Within the data below, tally the lines that contain "around" and state only the total.

Stored items from a collection:
################

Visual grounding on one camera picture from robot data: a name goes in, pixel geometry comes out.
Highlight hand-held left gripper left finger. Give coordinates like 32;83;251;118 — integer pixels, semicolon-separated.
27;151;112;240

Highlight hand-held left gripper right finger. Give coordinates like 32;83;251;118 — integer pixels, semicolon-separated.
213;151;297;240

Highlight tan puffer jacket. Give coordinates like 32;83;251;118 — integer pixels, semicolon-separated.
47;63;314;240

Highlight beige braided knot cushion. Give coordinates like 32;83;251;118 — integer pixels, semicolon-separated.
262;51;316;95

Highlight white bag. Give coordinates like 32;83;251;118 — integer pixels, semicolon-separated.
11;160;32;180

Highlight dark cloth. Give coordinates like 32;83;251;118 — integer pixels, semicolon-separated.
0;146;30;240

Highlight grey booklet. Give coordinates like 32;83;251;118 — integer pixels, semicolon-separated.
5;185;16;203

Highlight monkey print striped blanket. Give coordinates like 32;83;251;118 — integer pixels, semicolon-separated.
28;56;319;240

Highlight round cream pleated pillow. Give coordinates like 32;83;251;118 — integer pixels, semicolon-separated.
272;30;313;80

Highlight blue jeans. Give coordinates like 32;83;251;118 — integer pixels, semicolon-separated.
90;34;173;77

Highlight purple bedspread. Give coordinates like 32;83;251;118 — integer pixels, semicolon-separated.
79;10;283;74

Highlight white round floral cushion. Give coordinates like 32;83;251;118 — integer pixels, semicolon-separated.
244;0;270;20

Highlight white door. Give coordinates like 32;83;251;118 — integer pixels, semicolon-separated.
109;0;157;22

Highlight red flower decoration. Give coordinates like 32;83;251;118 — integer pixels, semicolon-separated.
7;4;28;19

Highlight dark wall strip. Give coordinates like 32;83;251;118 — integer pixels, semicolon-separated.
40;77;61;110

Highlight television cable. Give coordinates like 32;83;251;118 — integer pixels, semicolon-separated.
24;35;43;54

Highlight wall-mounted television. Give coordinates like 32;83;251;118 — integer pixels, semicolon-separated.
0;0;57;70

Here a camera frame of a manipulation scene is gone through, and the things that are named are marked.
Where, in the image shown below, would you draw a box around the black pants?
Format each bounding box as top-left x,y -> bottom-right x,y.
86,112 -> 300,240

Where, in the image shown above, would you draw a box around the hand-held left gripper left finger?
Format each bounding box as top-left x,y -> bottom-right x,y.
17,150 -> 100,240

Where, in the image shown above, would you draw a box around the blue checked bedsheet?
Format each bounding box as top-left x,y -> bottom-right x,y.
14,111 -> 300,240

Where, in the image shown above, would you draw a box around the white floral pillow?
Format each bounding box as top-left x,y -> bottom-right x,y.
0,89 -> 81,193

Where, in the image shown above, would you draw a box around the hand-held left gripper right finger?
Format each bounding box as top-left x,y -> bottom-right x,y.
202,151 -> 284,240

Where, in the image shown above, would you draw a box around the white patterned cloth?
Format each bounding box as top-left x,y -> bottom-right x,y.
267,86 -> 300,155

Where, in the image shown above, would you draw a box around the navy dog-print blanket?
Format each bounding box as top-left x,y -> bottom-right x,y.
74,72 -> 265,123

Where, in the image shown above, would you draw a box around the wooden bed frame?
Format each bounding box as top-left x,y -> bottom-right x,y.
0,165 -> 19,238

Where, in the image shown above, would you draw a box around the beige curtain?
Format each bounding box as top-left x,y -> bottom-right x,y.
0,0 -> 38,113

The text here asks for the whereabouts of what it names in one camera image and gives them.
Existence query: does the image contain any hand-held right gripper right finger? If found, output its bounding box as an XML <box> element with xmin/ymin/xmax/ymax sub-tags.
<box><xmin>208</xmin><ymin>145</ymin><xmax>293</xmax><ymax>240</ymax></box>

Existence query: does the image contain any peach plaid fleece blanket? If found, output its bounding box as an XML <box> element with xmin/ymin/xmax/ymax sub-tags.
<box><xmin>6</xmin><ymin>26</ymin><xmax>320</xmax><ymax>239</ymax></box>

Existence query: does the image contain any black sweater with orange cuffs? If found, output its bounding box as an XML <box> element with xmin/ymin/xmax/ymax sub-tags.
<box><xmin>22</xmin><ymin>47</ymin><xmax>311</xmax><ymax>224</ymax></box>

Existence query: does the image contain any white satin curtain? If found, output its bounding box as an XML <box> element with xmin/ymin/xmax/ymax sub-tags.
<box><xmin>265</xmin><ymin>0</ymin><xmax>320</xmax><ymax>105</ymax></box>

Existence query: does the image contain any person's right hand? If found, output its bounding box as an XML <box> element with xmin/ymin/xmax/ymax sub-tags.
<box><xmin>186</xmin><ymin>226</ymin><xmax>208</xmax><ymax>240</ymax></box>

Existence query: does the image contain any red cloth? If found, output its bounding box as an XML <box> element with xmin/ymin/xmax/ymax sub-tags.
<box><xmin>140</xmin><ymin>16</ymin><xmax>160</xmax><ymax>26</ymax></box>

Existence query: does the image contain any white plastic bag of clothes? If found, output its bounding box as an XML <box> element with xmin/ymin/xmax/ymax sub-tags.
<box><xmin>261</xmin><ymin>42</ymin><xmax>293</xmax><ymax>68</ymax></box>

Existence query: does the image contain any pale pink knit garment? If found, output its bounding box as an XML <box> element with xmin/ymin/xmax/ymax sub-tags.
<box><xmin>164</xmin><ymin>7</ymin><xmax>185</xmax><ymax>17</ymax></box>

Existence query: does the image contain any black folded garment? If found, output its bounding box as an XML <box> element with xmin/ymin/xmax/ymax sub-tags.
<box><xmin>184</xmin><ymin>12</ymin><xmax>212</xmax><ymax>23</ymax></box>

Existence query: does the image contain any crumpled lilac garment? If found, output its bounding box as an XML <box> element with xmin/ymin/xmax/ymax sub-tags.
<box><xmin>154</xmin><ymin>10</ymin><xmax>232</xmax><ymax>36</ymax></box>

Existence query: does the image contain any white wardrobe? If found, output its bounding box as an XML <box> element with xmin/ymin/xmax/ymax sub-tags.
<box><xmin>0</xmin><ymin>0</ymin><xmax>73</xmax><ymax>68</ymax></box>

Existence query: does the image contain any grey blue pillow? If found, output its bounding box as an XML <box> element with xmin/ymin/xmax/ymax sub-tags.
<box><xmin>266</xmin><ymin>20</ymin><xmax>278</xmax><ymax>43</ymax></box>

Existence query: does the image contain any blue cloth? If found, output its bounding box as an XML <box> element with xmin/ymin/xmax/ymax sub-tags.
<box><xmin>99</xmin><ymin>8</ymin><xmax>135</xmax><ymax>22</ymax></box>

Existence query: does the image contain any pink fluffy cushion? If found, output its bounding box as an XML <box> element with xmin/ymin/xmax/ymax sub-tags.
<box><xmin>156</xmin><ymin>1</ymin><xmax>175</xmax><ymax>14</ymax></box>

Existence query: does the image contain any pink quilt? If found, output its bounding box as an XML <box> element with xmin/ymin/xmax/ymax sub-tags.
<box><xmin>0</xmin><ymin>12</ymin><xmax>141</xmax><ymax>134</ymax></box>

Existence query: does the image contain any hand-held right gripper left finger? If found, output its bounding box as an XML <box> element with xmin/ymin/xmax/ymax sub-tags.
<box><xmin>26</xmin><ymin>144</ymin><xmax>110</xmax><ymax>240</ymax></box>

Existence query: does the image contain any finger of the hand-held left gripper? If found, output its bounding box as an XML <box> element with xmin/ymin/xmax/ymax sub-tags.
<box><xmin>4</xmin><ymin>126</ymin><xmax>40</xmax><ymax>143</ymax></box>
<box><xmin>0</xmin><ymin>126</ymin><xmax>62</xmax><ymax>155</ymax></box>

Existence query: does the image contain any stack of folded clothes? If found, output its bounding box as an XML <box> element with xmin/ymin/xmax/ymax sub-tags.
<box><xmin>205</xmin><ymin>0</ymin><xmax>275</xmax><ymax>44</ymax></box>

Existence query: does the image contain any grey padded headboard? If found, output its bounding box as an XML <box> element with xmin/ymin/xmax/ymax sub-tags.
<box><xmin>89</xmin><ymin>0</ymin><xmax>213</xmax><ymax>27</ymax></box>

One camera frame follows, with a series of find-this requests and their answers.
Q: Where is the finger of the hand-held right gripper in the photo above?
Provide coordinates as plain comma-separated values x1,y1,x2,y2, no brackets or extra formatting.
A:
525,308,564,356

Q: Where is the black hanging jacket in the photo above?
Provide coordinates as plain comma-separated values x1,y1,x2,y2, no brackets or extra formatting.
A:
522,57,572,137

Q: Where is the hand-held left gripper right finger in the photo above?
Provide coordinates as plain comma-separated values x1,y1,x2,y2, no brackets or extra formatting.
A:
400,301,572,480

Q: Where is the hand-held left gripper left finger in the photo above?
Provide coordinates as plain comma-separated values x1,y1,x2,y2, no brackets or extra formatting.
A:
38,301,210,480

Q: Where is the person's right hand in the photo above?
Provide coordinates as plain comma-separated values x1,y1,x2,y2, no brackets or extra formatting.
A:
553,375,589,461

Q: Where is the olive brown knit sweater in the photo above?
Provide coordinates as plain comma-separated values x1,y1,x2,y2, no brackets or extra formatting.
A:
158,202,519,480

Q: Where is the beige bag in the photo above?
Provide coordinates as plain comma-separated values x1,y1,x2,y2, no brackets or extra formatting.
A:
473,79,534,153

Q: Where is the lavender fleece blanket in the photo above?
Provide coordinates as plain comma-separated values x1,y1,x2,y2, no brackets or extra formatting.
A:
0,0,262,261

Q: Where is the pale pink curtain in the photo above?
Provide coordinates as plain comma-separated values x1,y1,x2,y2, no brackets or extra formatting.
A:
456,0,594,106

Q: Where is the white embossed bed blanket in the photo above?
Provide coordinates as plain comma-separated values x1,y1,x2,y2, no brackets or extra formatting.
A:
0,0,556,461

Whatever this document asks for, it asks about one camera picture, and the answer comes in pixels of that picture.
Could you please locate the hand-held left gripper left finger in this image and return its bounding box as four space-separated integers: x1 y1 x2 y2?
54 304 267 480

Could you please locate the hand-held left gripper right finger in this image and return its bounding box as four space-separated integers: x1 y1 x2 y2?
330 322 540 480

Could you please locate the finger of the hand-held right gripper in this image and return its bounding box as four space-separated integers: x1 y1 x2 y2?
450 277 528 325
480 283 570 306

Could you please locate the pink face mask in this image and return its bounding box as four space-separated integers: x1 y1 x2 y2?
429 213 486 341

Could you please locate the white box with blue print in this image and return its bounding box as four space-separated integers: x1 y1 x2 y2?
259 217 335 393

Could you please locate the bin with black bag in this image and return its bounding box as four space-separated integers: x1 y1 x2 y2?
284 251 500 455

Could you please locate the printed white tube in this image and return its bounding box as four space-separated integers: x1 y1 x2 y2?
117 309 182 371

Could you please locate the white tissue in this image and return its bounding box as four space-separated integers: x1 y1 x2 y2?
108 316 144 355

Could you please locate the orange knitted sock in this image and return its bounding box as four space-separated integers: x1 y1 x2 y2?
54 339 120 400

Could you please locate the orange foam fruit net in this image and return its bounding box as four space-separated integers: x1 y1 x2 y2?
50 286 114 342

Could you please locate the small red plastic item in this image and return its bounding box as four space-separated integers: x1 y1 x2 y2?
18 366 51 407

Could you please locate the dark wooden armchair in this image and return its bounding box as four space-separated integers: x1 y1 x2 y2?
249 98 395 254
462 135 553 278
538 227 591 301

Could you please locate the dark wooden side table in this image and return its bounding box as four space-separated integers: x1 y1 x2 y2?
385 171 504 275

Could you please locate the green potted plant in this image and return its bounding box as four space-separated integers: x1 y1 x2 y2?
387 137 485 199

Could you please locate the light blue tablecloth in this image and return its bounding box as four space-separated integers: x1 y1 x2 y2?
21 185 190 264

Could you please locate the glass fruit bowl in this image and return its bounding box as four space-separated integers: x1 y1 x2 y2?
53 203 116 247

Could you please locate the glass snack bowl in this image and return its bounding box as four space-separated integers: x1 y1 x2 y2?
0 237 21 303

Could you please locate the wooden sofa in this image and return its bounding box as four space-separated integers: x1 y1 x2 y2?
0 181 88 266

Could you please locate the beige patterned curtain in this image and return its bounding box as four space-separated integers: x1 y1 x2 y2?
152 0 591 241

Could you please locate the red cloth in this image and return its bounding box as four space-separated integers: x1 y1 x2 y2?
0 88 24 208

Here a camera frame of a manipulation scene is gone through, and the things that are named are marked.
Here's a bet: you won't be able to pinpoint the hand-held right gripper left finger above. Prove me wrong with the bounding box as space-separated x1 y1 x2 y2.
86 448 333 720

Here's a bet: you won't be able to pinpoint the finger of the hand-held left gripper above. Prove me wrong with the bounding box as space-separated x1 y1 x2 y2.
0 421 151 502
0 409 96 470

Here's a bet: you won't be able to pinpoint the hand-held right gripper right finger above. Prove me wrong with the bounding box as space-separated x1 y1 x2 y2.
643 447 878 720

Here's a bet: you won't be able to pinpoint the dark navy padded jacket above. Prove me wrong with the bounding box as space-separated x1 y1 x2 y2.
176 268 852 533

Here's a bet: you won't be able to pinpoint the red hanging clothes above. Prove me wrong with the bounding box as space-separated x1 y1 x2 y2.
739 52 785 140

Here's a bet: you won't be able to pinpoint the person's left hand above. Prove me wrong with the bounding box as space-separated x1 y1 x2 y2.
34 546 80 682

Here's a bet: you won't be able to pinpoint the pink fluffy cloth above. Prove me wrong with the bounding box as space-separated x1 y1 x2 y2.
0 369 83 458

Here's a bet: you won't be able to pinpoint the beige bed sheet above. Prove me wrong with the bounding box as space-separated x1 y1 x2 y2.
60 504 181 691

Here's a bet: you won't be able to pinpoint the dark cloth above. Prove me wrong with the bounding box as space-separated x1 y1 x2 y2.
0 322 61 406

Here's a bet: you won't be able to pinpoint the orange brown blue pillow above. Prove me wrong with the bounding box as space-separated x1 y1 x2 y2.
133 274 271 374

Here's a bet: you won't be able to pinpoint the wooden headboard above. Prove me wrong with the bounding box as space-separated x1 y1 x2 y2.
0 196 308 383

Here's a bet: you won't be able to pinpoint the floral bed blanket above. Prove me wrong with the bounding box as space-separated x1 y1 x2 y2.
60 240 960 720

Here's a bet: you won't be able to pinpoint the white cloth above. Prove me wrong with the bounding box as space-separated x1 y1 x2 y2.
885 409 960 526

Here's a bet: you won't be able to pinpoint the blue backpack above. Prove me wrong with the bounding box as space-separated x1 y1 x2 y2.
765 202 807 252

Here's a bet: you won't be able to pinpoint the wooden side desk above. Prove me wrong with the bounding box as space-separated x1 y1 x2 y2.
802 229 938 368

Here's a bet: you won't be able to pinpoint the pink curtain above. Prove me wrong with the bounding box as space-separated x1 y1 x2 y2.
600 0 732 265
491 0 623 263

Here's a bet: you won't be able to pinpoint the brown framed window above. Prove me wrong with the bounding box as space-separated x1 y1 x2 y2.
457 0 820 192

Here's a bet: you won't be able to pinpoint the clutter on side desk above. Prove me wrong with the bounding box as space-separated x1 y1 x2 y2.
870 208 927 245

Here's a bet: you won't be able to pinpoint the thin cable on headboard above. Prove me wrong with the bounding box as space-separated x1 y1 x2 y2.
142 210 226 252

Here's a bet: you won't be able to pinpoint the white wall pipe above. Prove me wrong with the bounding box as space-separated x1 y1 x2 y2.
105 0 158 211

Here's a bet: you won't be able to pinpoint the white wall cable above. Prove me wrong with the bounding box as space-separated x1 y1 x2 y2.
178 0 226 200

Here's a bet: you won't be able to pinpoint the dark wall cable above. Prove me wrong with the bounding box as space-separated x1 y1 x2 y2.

################

## Expected answer
9